The three-time Masters champ may have been among a tightly bunched group of leaders if not for two holes. At the par-4 seventh, the mess started innocently enough, with his second shot at the back of the green. But he blew his chip past the pin to the fringe on the other side of the green, then ran another chip a good 10 feet past the hole. From there, he three-putted, and the triple bogey dropped him from even to 3 over.

On the back, he found disaster at the par-5 15th. His last bogey at this hole came 14 years and 46 rounds ago. But he laid up short of the water that guards the front of the green, then hit his third shot in the drink anyway. The resulting double bogey left him blank-faced and dropped him to 4 over.

“I was really off today,” he said. “It was very disappointing.”

Contending again

Since Fred Couples turned 50, he led the 2010 Masters after the first round, led the 2012 Masters at the midway point and hasn’t finished outside the top 15. So Thursday’s opening 71, which left him tied for 12th, was hardly surprising, even at 54, even in his 30th Masters.

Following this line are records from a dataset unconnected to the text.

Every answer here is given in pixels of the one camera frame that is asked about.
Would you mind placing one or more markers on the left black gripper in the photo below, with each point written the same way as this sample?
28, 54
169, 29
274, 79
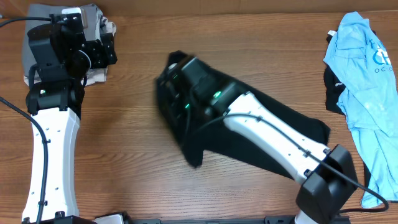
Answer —
107, 46

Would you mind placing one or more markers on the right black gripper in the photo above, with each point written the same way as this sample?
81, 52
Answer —
175, 116

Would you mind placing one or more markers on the black t-shirt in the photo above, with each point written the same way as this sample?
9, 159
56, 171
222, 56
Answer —
231, 118

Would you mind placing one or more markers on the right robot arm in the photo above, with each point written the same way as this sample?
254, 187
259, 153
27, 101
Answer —
327, 188

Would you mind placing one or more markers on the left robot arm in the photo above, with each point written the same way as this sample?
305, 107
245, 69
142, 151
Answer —
57, 81

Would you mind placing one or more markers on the folded beige garment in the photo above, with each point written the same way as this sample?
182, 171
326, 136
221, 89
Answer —
94, 75

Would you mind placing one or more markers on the folded grey trousers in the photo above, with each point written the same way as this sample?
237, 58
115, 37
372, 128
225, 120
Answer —
92, 15

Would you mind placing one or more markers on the black garment under blue shirt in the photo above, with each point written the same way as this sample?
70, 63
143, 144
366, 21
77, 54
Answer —
334, 87

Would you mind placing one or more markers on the light blue t-shirt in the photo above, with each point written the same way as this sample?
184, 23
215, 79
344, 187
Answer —
369, 101

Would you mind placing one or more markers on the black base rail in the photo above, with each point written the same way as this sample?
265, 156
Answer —
124, 218

“I love the course, and I need to keep playing like I am,” Couples said. “When that day stops, then I can be a sacrificial lamb around here and just walk around. But really, personally, I feel like I can play this course.” . . .

Bernhard Langer, the 56-year-old two-time Masters winner, was nearly as good, holing a long par-saving putt on 18 for an even-par 72. . . .

Jason Dufner, winner of the most recent major — last year’s PGA Championship at Oak Hill — suffered through a miserable back nine . After opening with nine straight pars, he made a double bogey at 10 and a bogey at 11. He came to the par-5 13th 3 over and put his third shot over the back of the green.

From there, disaster. His fourth ran past the pin and down the embankment, just short of Rae’s Creek. He then tried to hit a lob back to the pin, but the ball caught the edge of the green and rolled back down the slope into the water. He walked 20 yards back for what was his seventh shot, put that past the pin and two-putted for a quadruple-bogey 9. That provided the backbone for his first-round 80. . . .

Luke Donald, the former world No. 1 from England, played his third shot on No. 9 from the greenside bunker but left the ball in the bunker.

He then touched the sand with his club — a violation because players are not allowed to ground their club in a bunker before they play a shot from the bunker — and was assessed a two-shot penalty, leaving him with a quadruple-bogey 8 en route to 79.